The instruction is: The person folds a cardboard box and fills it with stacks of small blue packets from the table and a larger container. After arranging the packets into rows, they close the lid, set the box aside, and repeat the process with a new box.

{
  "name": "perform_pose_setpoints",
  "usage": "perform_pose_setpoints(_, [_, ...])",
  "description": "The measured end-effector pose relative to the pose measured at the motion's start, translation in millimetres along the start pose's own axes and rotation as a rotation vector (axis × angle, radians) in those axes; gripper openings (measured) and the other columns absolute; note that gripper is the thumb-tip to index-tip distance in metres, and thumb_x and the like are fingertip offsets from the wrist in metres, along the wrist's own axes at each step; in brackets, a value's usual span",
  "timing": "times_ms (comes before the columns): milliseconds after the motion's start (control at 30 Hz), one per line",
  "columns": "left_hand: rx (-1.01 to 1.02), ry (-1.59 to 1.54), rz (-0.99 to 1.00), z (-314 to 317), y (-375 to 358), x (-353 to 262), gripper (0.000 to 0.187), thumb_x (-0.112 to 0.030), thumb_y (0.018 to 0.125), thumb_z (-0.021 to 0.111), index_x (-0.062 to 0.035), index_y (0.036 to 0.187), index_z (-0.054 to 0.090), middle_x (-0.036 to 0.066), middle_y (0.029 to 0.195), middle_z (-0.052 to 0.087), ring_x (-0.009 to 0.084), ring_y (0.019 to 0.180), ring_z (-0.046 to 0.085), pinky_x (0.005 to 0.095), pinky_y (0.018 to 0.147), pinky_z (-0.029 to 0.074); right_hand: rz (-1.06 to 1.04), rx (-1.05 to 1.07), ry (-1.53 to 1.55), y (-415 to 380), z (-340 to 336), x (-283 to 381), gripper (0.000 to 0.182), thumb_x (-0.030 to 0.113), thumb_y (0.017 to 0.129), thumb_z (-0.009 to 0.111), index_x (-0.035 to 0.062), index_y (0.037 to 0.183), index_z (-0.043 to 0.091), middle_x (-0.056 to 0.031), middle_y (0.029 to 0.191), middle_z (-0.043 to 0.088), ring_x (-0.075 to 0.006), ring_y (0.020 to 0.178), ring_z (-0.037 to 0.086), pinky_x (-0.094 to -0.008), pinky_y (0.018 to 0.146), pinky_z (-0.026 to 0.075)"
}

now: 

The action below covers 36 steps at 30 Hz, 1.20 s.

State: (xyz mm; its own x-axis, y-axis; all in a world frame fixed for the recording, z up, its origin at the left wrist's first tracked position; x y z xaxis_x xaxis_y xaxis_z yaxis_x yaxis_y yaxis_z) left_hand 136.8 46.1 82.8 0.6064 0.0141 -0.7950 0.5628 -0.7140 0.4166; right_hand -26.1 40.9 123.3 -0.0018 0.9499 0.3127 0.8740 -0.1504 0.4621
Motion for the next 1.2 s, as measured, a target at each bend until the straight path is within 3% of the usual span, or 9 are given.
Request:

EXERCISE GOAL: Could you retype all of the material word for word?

EXERCISE ANSWER:
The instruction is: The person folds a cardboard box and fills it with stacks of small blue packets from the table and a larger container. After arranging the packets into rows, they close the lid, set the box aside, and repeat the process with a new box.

{
  "name": "perform_pose_setpoints",
  "usage": "perform_pose_setpoints(_, [_, ...])",
  "description": "The measured end-effector pose relative to the pose measured at the motion's start, translation in millimetres along the start pose's own axes and rotation as a rotation vector (axis × angle, radians) in those axes; gripper openings (measured) and the other columns absolute; note that gripper is the thumb-tip to index-tip distance in metres, and thumb_x and the like are fingertip offsets from the wrist in metres, along the wrist's own axes at each step; in brackets, a value's usual span",
  "timing": "times_ms (comes before the columns): milliseconds after the motion's start (control at 30 Hz), one per line",
  "columns": "left_hand: rx (-1.01 to 1.02), ry (-1.59 to 1.54), rz (-0.99 to 1.00), z (-314 to 317), y (-375 to 358), x (-353 to 262), gripper (0.000 to 0.187), thumb_x (-0.112 to 0.030), thumb_y (0.018 to 0.125), thumb_z (-0.021 to 0.111), index_x (-0.062 to 0.035), index_y (0.036 to 0.187), index_z (-0.054 to 0.090), middle_x (-0.036 to 0.066), middle_y (0.029 to 0.195), middle_z (-0.052 to 0.087), ring_x (-0.009 to 0.084), ring_y (0.019 to 0.180), ring_z (-0.046 to 0.085), pinky_x (0.005 to 0.095), pinky_y (0.018 to 0.147), pinky_z (-0.029 to 0.074); right_hand: rz (-1.06 to 1.04), rx (-1.05 to 1.07), ry (-1.53 to 1.55), y (-415 to 380), z (-340 to 336), x (-283 to 381), gripper (0.000 to 0.182), thumb_x (-0.030 to 0.113), thumb_y (0.017 to 0.129), thumb_z (-0.009 to 0.111), index_x (-0.035 to 0.062), index_y (0.037 to 0.183), index_z (-0.043 to 0.091), middle_x (-0.056 to 0.031), middle_y (0.029 to 0.191), middle_z (-0.043 to 0.088), ring_x (-0.075 to 0.006), ring_y (0.020 to 0.178), ring_z (-0.037 to 0.086), pinky_x (-0.094 to -0.008), pinky_y (0.018 to 0.146), pinky_z (-0.026 to 0.075)"
}

now: 

The action below covers 36 steps at 30 Hz, 1.20 s.

State: (xyz mm; its own x-axis, y-axis; all in a world frame fixed for the recording, z up, its origin at the left wrist's first tracked position; x y z xaxis_x xaxis_y xaxis_z yaxis_x yaxis_y yaxis_z) left_hand 136.8 46.1 82.8 0.6064 0.0141 -0.7950 0.5628 -0.7140 0.4166; right_hand -26.1 40.9 123.3 -0.0018 0.9499 0.3127 0.8740 -0.1504 0.4621
Motion for the next 1.2 s, as measured, a target at each bend until the straight path is within 3% of the usual span, or 9 are given.
Request:

The exercise requires nothing more than what has been given.